Table of Contents Author Guidelines Submit a Manuscript
International Journal of Pediatrics
Volume 2010, Article ID 846098, 6 pages
http://dx.doi.org/10.1155/2010/846098
Research Article

Insulin Sensitivity, Serum Lipids, and Systemic Inflammatory Markers in School-Aged Obese and Nonobese Children

1Department of Pediatrics, Comer Children's Hospital, The University of Chicago, Suite K-160, 5721, Maryland Avenue, MC 8000, Chicago, IL 60637, USA
2Division of Sleep and Respiratory Medicine, Department of Pediatrics, The Hospital for Sick Children, University of Toronto, Toronto, ON, Canada M5G 1X8
3Pediatric Sleep Unit, Division of Neurophysiology, Department of Neurology, Hospital Sant Joan de Déu, 08950 Barcelona, Spain
4Dana Children's Hospital, Tel-Aviv University School of Medicine, Tel-Aviv 64239, Israel

Received 29 June 2010; Revised 31 October 2010; Accepted 24 December 2010

Academic Editor: Tai Fai Fok

Copyright © 2010 Jinkwan Kim et al.

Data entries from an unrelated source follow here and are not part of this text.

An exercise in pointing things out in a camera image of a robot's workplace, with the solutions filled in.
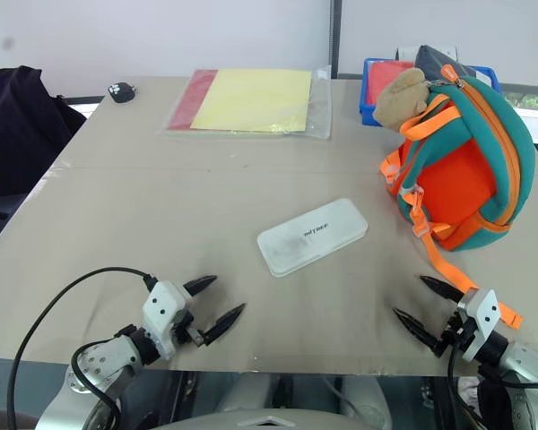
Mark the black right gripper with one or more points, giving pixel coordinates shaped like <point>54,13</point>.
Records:
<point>457,336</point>

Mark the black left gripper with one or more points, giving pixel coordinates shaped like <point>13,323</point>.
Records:
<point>186,329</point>

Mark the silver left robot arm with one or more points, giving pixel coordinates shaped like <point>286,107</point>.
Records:
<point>107,358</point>

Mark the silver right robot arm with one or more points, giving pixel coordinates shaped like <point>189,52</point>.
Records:
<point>526,372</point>

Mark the white pencil case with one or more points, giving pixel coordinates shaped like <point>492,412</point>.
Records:
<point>313,236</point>

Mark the teal and orange backpack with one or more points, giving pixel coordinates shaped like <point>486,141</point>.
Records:
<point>471,170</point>

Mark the silver robot torso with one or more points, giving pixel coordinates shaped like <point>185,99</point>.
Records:
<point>269,416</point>

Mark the blue plastic bin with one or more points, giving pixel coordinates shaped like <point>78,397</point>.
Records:
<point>367,114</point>

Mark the red paper sheet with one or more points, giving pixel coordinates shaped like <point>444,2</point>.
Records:
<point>193,98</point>

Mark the yellow paper sheet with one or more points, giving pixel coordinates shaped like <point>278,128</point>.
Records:
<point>255,98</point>

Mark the beige plush toy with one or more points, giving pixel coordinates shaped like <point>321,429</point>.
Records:
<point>399,100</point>

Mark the clear plastic folder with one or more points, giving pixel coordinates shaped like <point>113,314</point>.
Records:
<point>320,107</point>

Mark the black paw print pouch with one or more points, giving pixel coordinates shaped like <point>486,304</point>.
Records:
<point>122,92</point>

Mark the red sheet in bin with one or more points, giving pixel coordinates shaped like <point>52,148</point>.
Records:
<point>383,76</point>

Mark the grey fabric pouch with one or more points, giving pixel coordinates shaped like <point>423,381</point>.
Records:
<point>432,58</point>

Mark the black jacket on chair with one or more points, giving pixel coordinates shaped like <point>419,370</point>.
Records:
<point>18,130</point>

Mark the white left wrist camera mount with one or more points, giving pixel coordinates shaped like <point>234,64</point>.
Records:
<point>161,309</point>

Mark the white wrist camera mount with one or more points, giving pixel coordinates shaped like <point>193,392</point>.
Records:
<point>161,309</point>
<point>483,322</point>

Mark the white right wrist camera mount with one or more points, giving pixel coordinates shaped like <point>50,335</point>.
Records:
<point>483,322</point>

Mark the dark window frame post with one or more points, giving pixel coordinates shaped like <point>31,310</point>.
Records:
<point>335,36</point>

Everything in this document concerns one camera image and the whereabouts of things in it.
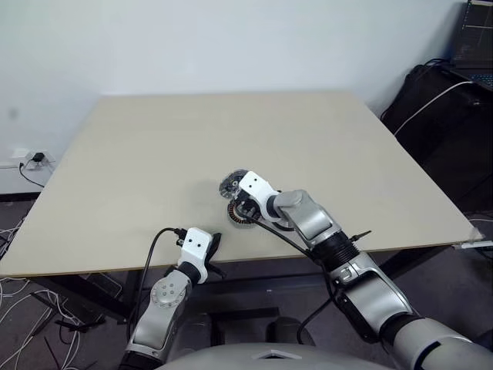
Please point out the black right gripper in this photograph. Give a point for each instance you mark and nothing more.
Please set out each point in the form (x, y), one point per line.
(249, 206)

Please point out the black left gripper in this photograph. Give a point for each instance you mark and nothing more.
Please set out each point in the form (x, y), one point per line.
(212, 257)

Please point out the round motor housing copper coils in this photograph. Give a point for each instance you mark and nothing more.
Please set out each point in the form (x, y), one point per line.
(233, 220)

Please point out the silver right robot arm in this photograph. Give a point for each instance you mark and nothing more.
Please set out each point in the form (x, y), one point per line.
(369, 293)

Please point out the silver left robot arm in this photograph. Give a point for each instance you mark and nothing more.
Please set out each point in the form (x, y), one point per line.
(165, 297)

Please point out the grey robot torso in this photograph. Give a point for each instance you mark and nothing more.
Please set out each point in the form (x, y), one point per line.
(231, 358)

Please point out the black box on floor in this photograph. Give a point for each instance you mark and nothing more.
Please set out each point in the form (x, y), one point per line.
(107, 285)

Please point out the black plug adapter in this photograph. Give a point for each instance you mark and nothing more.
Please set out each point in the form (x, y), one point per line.
(38, 157)

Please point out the large black bag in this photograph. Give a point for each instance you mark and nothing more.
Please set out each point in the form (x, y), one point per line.
(454, 135)

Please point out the white bar on floor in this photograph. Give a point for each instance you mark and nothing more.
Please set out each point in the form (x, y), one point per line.
(475, 244)

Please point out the black open laptop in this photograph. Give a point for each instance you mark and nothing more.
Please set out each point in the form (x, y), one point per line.
(475, 34)

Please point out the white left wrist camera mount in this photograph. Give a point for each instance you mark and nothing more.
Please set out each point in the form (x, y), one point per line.
(194, 244)

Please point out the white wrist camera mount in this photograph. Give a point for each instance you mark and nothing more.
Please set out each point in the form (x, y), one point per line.
(259, 185)
(194, 244)

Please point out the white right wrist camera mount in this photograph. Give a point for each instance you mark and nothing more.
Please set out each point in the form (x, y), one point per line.
(259, 185)

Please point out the white wall power strip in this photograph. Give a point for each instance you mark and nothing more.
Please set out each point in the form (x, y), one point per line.
(23, 152)

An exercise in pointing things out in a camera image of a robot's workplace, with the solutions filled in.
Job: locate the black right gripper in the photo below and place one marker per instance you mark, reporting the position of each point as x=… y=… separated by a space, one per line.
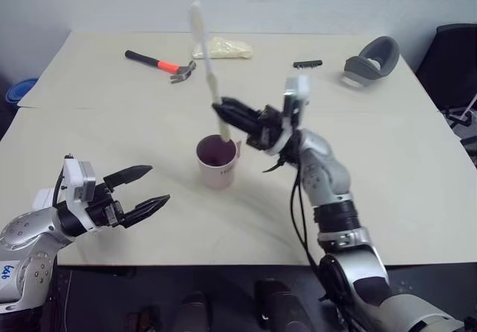
x=266 y=128

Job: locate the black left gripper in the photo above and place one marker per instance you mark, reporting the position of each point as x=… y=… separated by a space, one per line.
x=106 y=207

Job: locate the white plastic spoon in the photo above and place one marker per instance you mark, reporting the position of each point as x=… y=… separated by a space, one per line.
x=203 y=41

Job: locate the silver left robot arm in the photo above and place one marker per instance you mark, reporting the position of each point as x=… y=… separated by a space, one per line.
x=22 y=235

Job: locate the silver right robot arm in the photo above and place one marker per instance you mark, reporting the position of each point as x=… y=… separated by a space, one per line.
x=328 y=171

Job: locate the pink mug with dark inside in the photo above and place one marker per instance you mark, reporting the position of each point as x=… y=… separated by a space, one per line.
x=218 y=175

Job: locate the clear bag of yellowish grains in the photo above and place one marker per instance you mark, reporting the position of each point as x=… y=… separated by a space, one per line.
x=227 y=48

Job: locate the small black comb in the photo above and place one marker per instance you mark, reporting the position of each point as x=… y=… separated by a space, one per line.
x=307 y=63

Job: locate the black orange claw hammer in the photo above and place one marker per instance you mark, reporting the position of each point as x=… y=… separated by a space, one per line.
x=164 y=65

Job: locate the grey tape dispenser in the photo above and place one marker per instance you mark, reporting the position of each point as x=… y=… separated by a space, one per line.
x=357 y=67

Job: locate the blue round container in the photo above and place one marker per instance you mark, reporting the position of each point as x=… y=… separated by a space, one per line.
x=20 y=90

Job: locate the black office chair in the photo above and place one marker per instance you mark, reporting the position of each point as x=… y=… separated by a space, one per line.
x=452 y=59

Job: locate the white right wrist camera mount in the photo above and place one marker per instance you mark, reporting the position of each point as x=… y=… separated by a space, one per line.
x=298 y=87

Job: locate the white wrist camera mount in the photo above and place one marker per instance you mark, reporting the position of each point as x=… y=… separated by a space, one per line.
x=298 y=87
x=72 y=175

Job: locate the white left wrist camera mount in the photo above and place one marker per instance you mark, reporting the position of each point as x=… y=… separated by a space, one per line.
x=72 y=175

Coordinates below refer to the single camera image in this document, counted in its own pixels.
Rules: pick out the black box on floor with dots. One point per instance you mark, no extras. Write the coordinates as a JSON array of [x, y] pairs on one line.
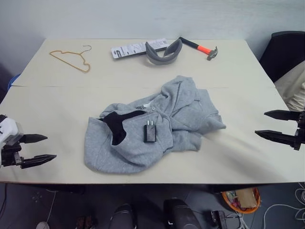
[[219, 220]]

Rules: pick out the brown cardboard piece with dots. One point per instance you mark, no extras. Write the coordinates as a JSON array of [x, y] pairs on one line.
[[246, 198]]

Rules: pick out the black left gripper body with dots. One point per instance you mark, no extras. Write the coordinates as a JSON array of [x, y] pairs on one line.
[[9, 157]]

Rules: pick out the orange basket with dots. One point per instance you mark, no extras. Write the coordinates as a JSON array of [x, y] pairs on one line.
[[250, 210]]

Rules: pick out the grey zip hoodie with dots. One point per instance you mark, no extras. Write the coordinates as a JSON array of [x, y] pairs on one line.
[[143, 155]]

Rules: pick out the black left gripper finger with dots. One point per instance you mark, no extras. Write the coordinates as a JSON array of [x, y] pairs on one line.
[[38, 160], [35, 138]]

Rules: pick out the dark bulky object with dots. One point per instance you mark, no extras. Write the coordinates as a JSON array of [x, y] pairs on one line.
[[6, 81]]

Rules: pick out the dark rounded shape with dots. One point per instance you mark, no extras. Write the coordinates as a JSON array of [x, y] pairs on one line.
[[181, 214], [124, 217]]

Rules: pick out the black white packaging card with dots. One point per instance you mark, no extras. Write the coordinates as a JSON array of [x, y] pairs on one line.
[[126, 50]]

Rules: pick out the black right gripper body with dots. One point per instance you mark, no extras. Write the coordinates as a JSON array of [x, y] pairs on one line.
[[300, 133]]

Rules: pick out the blue object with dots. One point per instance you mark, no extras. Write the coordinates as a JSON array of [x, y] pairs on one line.
[[14, 80]]

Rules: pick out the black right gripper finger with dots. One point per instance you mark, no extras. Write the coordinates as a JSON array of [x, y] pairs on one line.
[[281, 115], [276, 137]]

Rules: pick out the beige cushion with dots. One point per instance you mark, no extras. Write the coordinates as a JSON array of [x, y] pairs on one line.
[[295, 88]]

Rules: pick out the black chair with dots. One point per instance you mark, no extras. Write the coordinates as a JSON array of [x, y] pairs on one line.
[[286, 52]]

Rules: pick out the black plug charger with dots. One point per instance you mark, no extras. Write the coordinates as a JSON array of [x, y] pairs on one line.
[[149, 133]]

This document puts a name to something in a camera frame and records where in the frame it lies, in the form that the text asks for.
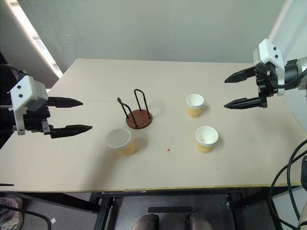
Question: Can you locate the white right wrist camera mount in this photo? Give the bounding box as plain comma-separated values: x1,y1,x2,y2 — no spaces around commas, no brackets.
253,38,286,97

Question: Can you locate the wooden base wire rack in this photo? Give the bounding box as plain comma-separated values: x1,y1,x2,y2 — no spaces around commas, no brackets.
117,89,154,131

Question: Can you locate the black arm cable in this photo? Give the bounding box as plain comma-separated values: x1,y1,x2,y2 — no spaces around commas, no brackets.
270,69,307,87
0,63,26,80

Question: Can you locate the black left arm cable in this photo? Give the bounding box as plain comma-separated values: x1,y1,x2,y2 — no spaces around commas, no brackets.
0,63,26,80

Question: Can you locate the bright window strip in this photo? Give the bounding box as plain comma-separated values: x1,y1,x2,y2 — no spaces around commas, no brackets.
9,0,63,79

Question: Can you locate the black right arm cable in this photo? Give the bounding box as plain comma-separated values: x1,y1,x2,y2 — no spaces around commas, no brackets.
270,69,307,87

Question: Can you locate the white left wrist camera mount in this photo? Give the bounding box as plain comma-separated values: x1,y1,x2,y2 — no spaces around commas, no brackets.
9,75,49,136

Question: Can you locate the black curved tube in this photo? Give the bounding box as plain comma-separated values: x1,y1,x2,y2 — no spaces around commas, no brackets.
0,207,53,230

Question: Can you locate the black metal table frame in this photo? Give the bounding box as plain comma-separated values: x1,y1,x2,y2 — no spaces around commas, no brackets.
14,184,297,230

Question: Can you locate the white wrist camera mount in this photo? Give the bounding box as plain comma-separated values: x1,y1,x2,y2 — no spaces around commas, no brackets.
9,75,49,136
253,38,286,97

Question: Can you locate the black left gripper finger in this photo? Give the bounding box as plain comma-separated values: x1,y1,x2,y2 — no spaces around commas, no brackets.
46,97,83,109
50,124,93,139

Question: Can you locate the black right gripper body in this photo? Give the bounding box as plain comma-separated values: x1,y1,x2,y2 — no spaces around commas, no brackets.
254,62,279,108

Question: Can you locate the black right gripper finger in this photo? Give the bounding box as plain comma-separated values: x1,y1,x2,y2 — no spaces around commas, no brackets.
224,67,258,84
224,95,263,110

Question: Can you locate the thick black cable bundle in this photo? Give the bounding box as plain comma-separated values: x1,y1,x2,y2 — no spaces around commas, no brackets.
268,141,307,230

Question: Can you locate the yellow white paper cup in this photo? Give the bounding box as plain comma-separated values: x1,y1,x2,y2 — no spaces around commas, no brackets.
195,126,219,154
106,128,136,157
186,93,205,119

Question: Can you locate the dark rounded brown shape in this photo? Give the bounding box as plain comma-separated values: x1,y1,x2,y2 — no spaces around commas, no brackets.
131,213,160,230

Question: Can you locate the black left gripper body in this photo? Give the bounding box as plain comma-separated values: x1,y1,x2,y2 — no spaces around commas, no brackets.
22,97,54,139

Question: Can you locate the brown grey bag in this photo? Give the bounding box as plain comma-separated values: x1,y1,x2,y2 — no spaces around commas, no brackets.
0,196,25,230

This is an open access article distributed under the Creative Commons Attribution License, which permits unrestricted use, distribution, and reproduction in any medium, provided the original work is properly cited.

Abstract

The impact of obesity as a systemic low-grade inflammatory process has only partially been explored. To this effect, 704 community-based school-aged children (354 obese children and 350 age-, gender-, and ethnicity-matched controls) were recruited and underwent assessment of plasma levels of fasting insulin and glucose, lipids, and a variety of proinflammatory mediators that are associated with cardiometabolic dysfunction. Obese children were at higher risk for abnormal HOMA and cholesterol levels. Furthermore, BMI z score, HOMA, and LDL/HDL ratio strongly correlated with levels of certain inflammatory mediators. Taken together, obesity in children is not only associated with insulin resistance and hyperlipidemia, but is accompanied by increased, yet variable, expression of markers of systemic inflammation. Future community-based intervention and phenotype correlational studies on childhood obesity will require inclusion of expanded panels of inflammatory biomarkers to provide a comprehensive assessment of risk on specific obesity-related morbidities.